**Work instructions:** Would you restate word for word the lines of the listing, beginning at the first and ending with the line that holds "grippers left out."?
◇ ◇ ◇
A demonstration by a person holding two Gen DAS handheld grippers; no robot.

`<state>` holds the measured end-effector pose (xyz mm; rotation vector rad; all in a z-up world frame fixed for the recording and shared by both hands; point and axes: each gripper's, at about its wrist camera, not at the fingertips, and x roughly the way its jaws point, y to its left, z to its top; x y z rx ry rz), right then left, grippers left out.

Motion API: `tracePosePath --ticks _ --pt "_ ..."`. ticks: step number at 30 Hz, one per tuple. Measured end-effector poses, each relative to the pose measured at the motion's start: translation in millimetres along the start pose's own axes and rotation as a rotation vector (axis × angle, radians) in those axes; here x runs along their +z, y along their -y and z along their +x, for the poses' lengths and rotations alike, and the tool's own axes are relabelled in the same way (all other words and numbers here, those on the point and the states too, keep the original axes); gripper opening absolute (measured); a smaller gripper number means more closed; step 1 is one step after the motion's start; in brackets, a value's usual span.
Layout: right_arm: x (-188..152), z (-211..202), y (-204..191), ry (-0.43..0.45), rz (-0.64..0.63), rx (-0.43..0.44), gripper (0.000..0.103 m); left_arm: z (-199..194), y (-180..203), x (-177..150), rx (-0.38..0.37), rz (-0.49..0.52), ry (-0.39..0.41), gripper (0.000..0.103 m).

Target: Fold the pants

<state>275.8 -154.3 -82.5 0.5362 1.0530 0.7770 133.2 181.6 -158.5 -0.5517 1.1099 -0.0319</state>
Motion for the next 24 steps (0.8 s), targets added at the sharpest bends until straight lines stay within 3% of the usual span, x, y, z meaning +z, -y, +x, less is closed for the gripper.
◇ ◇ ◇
**The answer:**
A demonstration by a person holding two Gen DAS handheld grippers; no robot.

`<state>` holds the measured end-effector pose (xyz mm; rotation vector rad; all in a z-up world frame fixed for the recording and shared by both hands; point and axes: each gripper's, at about its wrist camera, not at the fingertips, and x roughly the way its jaws point, y to its left, z to its top; x y z rx ry rz), right then left, grippers left out.

The output given here is complete.